Diagnostic value of systematic ultrasonography for trisomy 18 syndrome in fetuses before 16 weeks gestation

Abstract Purpose To explore the diagnostic value of systematic fetal ultrasonography for trisomy 18 (T18) syndrome before 16 weeks gestation. Methods A total of 12 fetuses with T18 were selected as research subjects and their nuchal translucency (NT) screening and fetal systematic ultrasonographic images acquired at 11–15 weeks were retrospectively analyzed. Results In the 12 fetuses’ NT screening, ten fetuses showed NT thickening, one showed nuchal cystic hygroma, four showed reversed a-wave ductus venosus flow, and three showed omphalocele. The most common anomalies on the systematic ultrasonography before 16 weeks gestation were cardiac defects (12/12, 100%), omphalocele (4/12, 33.3%), limb anomalies (5/12, 41.7%), and facial anomalies (3/12, 25.0%).
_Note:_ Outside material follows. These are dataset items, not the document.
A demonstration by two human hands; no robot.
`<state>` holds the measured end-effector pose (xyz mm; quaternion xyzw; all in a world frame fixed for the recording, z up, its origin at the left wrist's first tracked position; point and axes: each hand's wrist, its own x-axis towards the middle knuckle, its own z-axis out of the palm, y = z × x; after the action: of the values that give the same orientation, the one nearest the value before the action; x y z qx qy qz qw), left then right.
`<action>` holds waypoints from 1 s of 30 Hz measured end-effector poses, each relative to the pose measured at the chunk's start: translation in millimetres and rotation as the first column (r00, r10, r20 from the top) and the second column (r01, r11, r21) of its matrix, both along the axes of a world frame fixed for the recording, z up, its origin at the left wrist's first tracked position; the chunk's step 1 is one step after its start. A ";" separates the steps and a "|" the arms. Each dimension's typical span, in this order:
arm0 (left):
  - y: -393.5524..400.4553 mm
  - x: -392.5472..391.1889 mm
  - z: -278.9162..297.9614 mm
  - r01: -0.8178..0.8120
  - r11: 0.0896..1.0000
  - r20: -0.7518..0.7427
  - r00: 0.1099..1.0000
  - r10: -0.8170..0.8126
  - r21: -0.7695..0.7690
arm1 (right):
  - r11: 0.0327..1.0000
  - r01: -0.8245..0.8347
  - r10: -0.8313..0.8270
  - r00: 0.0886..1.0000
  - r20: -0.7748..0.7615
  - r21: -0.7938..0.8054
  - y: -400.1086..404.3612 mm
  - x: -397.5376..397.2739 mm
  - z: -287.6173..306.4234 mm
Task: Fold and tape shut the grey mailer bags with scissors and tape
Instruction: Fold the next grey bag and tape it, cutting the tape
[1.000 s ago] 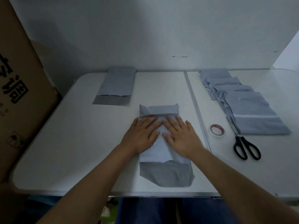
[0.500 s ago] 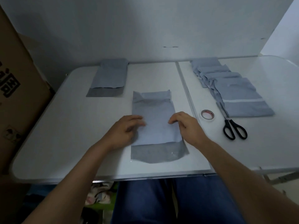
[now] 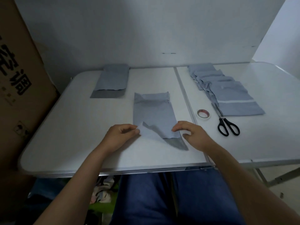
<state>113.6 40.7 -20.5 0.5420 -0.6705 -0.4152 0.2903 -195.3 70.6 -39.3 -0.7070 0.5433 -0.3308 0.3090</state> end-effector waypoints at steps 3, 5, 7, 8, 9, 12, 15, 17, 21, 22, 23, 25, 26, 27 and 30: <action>2.4 -1.8 0.4 -0.109 0.994 -0.034 0.994 0.108 -0.031 | 1.000 -0.006 0.006 0.998 0.063 -0.007 2.6 4.1 0.1; 2.5 -4.6 0.3 -0.160 0.986 -0.057 0.986 0.158 -0.038 | 0.992 0.073 -0.082 0.993 0.084 0.101 3.7 7.4 4.7; 2.8 -7.5 0.4 -0.198 0.980 -0.079 0.978 0.195 -0.030 | 0.972 0.145 -0.170 0.977 0.130 0.186 1.2 10.0 6.1; 3.0 -8.8 0.2 -0.206 0.978 -0.095 0.974 0.204 -0.019 | 0.965 0.179 -0.211 0.965 0.159 0.191 -0.6 11.9 5.2; 3.3 -10.2 -0.5 -0.213 0.977 -0.107 0.972 0.211 -0.011 | 0.956 0.221 -0.258 0.945 0.201 0.192 -2.1 15.5 5.4; 4.1 -16.9 -1.4 -0.257 0.966 -0.095 0.963 0.253 -0.027 | 0.928 0.351 -0.371 0.893 0.256 0.122 -9.2 30.3 3.9; 5.2 -26.4 1.7 -0.325 0.944 -0.042 0.946 0.323 -0.052 | 0.897 0.441 -0.441 0.881 0.175 0.039 -14.6 44.4 2.9; 6.4 -31.3 2.9 -0.346 0.934 -0.008 0.938 0.347 -0.083 | 0.888 0.460 -0.457 0.885 0.084 -0.010 -15.7 49.3 0.9; 8.5 -36.7 -1.9 -0.340 0.925 0.063 0.933 0.354 -0.167 | 0.894 0.442 -0.442 0.897 0.007 -0.069 -11.2 50.4 -0.1; 8.9 -37.6 -3.0 -0.332 0.926 0.076 0.934 0.350 -0.182 | 0.894 0.441 -0.442 0.897 -0.001 -0.079 -10.2 50.4 0.0; 8.9 -38.7 -3.6 -0.320 0.927 0.092 0.935 0.342 -0.194 | 0.894 0.440 -0.443 0.896 -0.015 -0.087 -10.0 50.6 -0.5; 8.8 -40.9 -3.2 -0.288 0.935 0.132 0.939 0.319 -0.209 | 0.895 0.434 -0.441 0.896 -0.054 -0.105 -10.9 51.5 -3.2; 9.1 -41.9 -2.9 -0.276 0.937 0.149 0.939 0.311 -0.214 | 0.895 0.432 -0.441 0.894 -0.076 -0.107 -11.8 52.1 -4.4; 9.7 -42.5 -2.4 -0.270 0.938 0.161 0.938 0.308 -0.219 | 0.895 0.432 -0.442 0.891 -0.100 -0.108 -12.5 52.7 -4.9; 12.1 -42.4 -3.7 -0.263 0.931 0.193 0.929 0.315 -0.254 | 0.903 0.410 -0.428 0.884 -0.185 -0.129 -14.5 53.3 -4.9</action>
<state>71.3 52.9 -24.2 0.6436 -0.6542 -0.2237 0.3282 -142.0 56.1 -44.2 -0.6162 0.6979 -0.3368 0.1405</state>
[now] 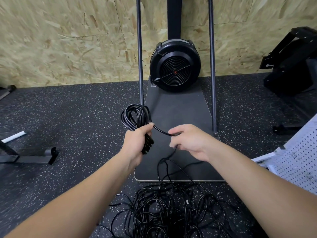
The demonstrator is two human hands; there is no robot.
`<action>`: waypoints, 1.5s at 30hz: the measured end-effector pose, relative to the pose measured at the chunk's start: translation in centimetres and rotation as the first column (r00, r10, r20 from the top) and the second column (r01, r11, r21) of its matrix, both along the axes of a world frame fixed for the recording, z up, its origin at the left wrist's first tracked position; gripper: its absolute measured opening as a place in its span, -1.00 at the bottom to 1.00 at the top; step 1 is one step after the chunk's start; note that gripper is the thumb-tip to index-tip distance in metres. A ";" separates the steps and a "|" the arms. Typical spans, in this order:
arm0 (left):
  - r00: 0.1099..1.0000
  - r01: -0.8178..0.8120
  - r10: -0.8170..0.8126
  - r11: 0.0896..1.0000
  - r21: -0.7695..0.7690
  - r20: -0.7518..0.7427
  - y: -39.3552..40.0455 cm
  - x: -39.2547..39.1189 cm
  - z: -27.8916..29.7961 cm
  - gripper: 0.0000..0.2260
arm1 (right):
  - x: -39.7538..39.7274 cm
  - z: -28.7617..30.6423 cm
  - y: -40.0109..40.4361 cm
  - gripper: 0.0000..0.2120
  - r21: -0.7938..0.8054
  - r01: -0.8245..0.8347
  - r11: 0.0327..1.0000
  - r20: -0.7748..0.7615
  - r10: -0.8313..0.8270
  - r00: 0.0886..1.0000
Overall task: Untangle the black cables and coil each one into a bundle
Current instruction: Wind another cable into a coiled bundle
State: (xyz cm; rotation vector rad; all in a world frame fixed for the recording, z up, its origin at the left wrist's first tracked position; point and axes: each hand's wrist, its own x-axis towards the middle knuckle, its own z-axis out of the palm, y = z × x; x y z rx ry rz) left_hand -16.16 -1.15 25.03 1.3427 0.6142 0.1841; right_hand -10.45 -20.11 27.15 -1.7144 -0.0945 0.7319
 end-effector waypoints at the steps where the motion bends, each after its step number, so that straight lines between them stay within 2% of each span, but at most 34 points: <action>1: 1.000 -0.026 0.025 0.999 -0.042 -0.015 0.4 0.1 0.1 -0.76 | 0.0 0.0 -0.2 -0.50 0.042 0.001 0.999 0.065 -0.004 0.998; 4: 0.999 -0.038 0.035 0.977 -0.209 -0.017 1.5 0.3 0.4 -0.82 | -0.1 0.4 -0.9 -0.46 0.191 -0.145 0.971 0.104 0.127 0.986; 6: 1.000 0.015 -0.007 0.960 -0.279 0.028 2.1 0.4 0.6 -0.86 | 0.0 1.2 -1.5 -0.50 0.217 -0.309 0.926 0.012 0.314 0.949; 8: 0.992 0.104 -0.078 0.951 -0.292 0.098 2.1 0.3 0.7 -0.84 | 0.0 2.1 -1.9 -0.64 0.199 -0.414 0.888 -0.089 0.437 0.895; 9: 0.983 0.154 -0.115 0.943 -0.296 0.142 1.9 0.2 0.9 -0.81 | 0.0 2.3 -1.9 -0.57 0.208 -0.418 0.884 -0.155 0.452 0.879; 11: 0.962 0.228 -0.166 0.925 -0.305 0.218 1.3 0.0 1.2 -0.77 | 0.1 2.3 -1.6 -0.42 0.250 -0.343 0.906 -0.244 0.402 0.883; 12: 0.954 0.250 -0.182 0.922 -0.296 0.238 1.0 0.0 1.4 -0.78 | 0.1 2.1 -1.3 -0.44 0.254 -0.304 0.918 -0.235 0.364 0.901; 14: 0.947 0.269 -0.211 0.933 -0.241 0.242 0.8 0.0 1.3 -0.85 | -0.1 1.5 -0.7 -0.53 0.178 -0.271 0.946 -0.098 0.291 0.952; 16: 0.947 0.283 -0.248 0.945 -0.165 0.204 0.7 -0.2 1.1 -0.79 | -0.2 1.3 -0.3 -0.61 0.046 -0.290 0.956 0.065 0.287 0.956; 18: 0.942 0.313 -0.292 0.942 -0.118 0.165 0.4 -0.3 1.0 -0.73 | -0.3 1.6 -0.1 -0.57 0.019 -0.318 0.948 0.064 0.316 0.947; 20: 0.939 0.327 -0.303 0.932 -0.158 0.161 0.1 -0.4 1.1 -0.75 | -0.4 2.3 -0.2 -0.56 0.078 -0.303 0.950 0.052 0.300 0.953; 23: 0.957 0.284 -0.248 0.905 -0.316 0.150 0.0 -0.3 1.1 -0.82 | 0.5 2.9 -0.6 -0.70 0.277 -0.164 0.947 0.062 0.153 0.986; 25: 0.962 0.272 -0.248 0.902 -0.334 0.113 0.2 -0.4 0.8 -0.84 | 0.8 3.1 -0.9 -0.74 0.331 -0.091 0.939 0.110 0.058 0.992; 28: 0.952 0.305 -0.278 0.882 -0.359 0.125 0.0 -0.6 0.6 -0.73 | 0.1 2.9 -0.7 -0.84 0.227 0.048 0.973 0.230 -0.102 0.968; 30: 0.944 0.327 -0.288 0.873 -0.361 0.159 -0.5 -0.7 0.6 -0.71 | -0.3 2.4 -0.2 -0.78 0.075 0.164 0.984 0.370 -0.180 0.911; 31: 0.939 0.340 -0.296 0.876 -0.342 0.174 -0.8 -0.8 0.5 -0.73 | -0.7 2.2 0.1 -0.71 -0.030 0.198 0.980 0.461 -0.162 0.872; 33: 0.930 0.363 -0.330 0.897 -0.253 0.164 -1.7 -1.0 0.9 -0.78 | -1.2 1.7 0.8 -0.62 -0.195 0.235 0.952 0.605 -0.071 0.793; 36: 0.934 0.356 -0.346 0.924 -0.137 0.089 -2.8 -1.6 1.9 -0.79 | -1.9 1.5 1.6 -0.65 -0.283 0.260 0.923 0.697 0.012 0.717; 39: 0.937 0.349 -0.340 0.922 -0.168 0.077 -3.2 -2.0 2.4 -0.73 | -2.4 1.3 1.8 -0.61 -0.349 0.280 0.894 0.780 0.112 0.615; 41: 0.940 0.341 -0.332 0.918 -0.200 0.081 -3.2 -2.2 2.3 -0.76 | -3.1 1.3 1.9 -0.54 -0.438 0.253 0.862 0.792 0.238 0.562; 45: 0.953 0.300 -0.282 0.926 -0.228 0.106 -2.5 -2.1 2.1 -0.82 | -3.4 1.7 1.9 -0.71 -0.542 0.088 0.836 0.738 0.423 0.526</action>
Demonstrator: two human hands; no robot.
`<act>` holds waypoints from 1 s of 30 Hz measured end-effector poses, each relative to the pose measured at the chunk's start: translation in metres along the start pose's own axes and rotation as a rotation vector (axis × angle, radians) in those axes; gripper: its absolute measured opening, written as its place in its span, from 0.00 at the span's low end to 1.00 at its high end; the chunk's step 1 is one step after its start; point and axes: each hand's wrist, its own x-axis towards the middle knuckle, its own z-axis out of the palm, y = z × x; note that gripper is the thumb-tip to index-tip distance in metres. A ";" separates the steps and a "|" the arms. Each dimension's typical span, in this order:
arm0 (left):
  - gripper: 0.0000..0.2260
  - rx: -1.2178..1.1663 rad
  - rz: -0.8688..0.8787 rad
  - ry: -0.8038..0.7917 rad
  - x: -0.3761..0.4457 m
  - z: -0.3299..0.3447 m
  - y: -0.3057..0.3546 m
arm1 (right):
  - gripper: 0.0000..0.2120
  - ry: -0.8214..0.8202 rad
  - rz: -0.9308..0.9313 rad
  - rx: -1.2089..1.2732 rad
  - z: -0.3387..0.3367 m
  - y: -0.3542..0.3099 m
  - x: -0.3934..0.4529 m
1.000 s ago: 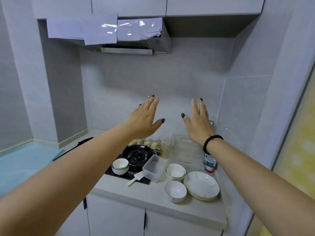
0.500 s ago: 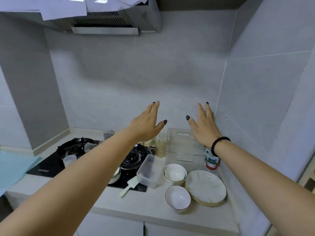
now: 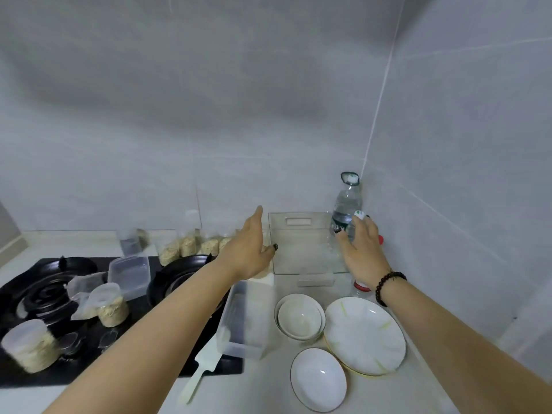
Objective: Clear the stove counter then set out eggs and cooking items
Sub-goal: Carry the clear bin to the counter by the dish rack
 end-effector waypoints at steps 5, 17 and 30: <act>0.40 -0.108 -0.063 -0.054 0.017 0.026 -0.017 | 0.30 -0.046 0.055 -0.019 0.014 0.030 0.005; 0.36 -0.380 -0.159 -0.065 0.060 0.112 0.034 | 0.19 0.018 0.063 0.104 -0.010 0.095 0.056; 0.32 -0.436 -0.528 0.311 0.087 0.155 -0.020 | 0.12 -0.043 0.354 0.202 0.035 0.160 0.092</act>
Seven of the 12 fetuses had multiple structural malformations: three had two structural malformations (25.0%), three had three structural malformations (25.0%), and one had four structural malformations (8.3%). Conclusion Systematic fetal ultrasonography before 16 weeks gestation can detect most of the structural malformations of T18, effectively shortening the prenatal diagnosis time. It is therefore of great importance for reducing the birth rate of children with T18 and minimizing the physical and mental damage to mothers and their families.